North Hawaii Community Hospital began limiting on Friday who can register to give birth at the Waimea facility.

Hospital CEO Ken Wood announced the policy change, which will require any woman registering to give birth at the hospital to live within the hospital’s service area, which includes North and South Kohala, Honokaa, Laupahoehoe, Ookala, Paauilo, Papaaloa and Kukio and Hualalai. Right now, Wood said in the announcement, 51 percent of women giving birth at the hospital live outside of the service area, and while the hospital’s maternal health services is “designed to support” 550 births annually, last year the program’s midwives and obstetric staff delivered 663 babies.

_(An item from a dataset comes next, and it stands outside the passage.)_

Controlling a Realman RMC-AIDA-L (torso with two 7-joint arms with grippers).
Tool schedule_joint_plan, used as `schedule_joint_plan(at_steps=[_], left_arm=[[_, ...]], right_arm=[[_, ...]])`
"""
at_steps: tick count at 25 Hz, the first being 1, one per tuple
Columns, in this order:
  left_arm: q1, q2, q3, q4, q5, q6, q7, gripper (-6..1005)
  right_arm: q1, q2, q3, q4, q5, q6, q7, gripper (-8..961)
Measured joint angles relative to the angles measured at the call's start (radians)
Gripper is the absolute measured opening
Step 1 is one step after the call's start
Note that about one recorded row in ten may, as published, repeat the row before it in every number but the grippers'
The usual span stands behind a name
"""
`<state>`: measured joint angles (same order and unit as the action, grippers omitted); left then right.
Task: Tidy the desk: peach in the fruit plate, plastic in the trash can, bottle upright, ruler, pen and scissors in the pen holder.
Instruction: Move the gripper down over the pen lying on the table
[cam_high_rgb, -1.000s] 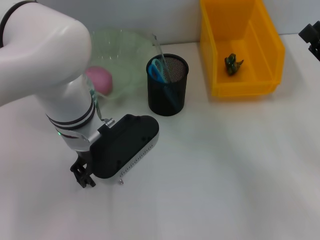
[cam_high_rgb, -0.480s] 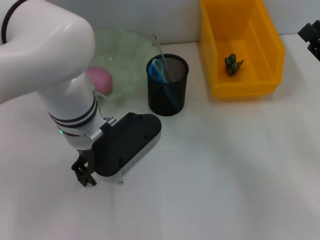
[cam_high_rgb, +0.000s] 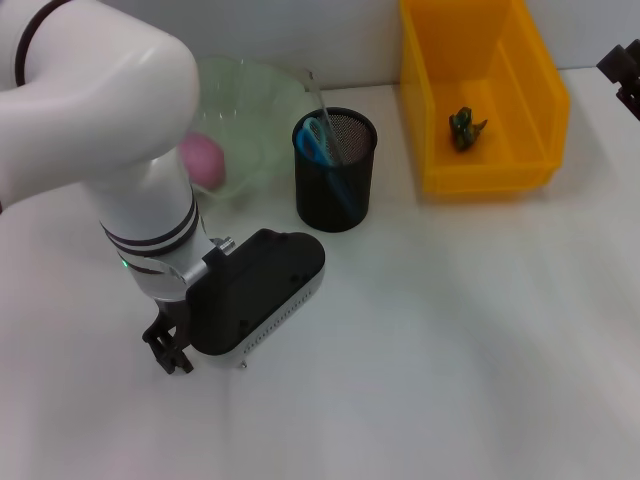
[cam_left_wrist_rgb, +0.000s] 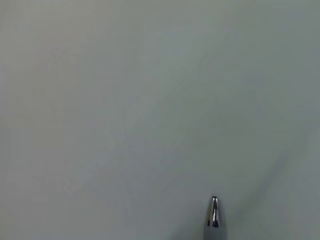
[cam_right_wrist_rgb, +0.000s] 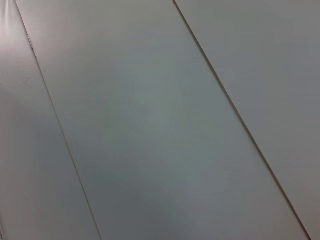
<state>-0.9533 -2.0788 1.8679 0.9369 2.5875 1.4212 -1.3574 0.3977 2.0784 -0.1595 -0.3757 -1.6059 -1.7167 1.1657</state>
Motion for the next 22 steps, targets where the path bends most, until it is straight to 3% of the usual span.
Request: schedule_joint_plan(at_steps=[4,7,12,22], left_arm=[[-0.002,0.0,0.002,-0.001,-0.001,0.002,0.0,750],[-0.002,0.0,0.002,-0.001,-0.001,0.002,-0.001,576],[-0.004,0.0,0.003,-0.001,-0.003,0.002,-0.001,398],[-0.005,0.0,0.005,-0.001,-0.005,-0.001,-0.001,401]], right_arm=[[0.0,0.0,0.002,0.0,0.0,-0.002,0.0,527],[0.0,0.0,0.003,0.0,0.0,-0.004,0.0,527],[0.0,0.0,0.004,0.0,0.0,-0.008,0.0,527],[0.002,0.0,0.003,0.0,0.0,-0.017,0.002,527]])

Wood did not respond to a message left on his cellphone Friday afternoon.

The requirement to live within the hospital’s service area only affects new patients registering with the hospital and not women who have already registered but not yet delivered. Kona Community Hospital and Hilo Medical Center have adequate maternal care capacity for women living outside of North Hawaii Community Hospital’s service area, he said in the announcement.

He blamed overcrowding and reimbursement rates that do not cover the cost of care for the limits.

“NHCH cannot continue to serve the entire island with over half of the babies delivered coming from women who live outside our North Hawaii service area,” he said in a written statement. “Our commitment is to reduce overcrowding, preserve safety, improve patient satisfaction and maintain our NHCH program where midwives are an integral part of our maternal care program.”

The announcement did not make clear whether any midwives would be let go, as hospital employees and community members feared would happen.

Protests and comments in advance of the announcement were critical of any proposals that would limit deliveries at the hospital or reduce the number of midwives the hospital employs.

Dani Kennedy, secretary for the Midwives Alliance of Hawaii, told West Hawaii Today in March she worried women unable to choose North Hawaii’s midwife program, and who cannot afford to pay the out-of-pocket expenses to have a midwife-assisted birth at home, will choose an unassisted birth at home before they deliver in a hospital. North Hawaii’s consideration of changing the program is a move backward, against the trend on the mainland, where midwifery is becoming more recognized, not less, Kennedy claimed.